*** Begin section ***

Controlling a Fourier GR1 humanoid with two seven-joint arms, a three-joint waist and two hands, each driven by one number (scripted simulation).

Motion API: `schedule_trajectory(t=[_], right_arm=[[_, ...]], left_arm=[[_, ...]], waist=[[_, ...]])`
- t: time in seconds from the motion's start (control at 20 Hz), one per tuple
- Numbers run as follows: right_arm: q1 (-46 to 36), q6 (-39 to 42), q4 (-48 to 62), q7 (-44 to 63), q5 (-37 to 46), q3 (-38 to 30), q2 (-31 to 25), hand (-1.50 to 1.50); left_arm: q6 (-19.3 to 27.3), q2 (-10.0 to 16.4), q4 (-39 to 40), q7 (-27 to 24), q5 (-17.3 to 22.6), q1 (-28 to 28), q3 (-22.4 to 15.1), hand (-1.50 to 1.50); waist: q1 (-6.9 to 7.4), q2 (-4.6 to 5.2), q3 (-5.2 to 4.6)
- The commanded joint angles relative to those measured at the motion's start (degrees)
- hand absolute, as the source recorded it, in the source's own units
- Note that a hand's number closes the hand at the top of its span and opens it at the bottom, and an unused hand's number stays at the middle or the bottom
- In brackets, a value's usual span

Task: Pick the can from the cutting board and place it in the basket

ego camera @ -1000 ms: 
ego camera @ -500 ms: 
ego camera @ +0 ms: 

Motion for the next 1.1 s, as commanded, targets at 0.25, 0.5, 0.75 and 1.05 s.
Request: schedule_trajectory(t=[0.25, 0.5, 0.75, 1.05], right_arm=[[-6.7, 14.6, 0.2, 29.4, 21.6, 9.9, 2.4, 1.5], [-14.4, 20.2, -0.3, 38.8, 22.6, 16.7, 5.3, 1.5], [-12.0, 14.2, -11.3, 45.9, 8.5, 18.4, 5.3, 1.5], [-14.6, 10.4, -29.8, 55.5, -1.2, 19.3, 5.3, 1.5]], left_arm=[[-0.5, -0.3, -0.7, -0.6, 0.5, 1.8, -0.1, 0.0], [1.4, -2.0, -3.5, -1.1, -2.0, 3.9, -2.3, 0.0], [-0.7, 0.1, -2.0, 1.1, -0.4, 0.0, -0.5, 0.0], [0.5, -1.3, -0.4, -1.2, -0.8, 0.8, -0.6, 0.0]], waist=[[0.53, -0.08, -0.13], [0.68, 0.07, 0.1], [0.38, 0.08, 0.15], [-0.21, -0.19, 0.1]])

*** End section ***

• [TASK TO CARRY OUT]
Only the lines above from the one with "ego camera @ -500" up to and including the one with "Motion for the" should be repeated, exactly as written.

• [SOLUTION FOR THIS EXERCISE]
ego camera @ -500 ms: 
ego camera @ +0 ms: 

Motion for the next 1.1 s, as commanded, targets at 0.25, 0.5, 0.75 and 1.05 s.

No other output is needed; the exercise is complete.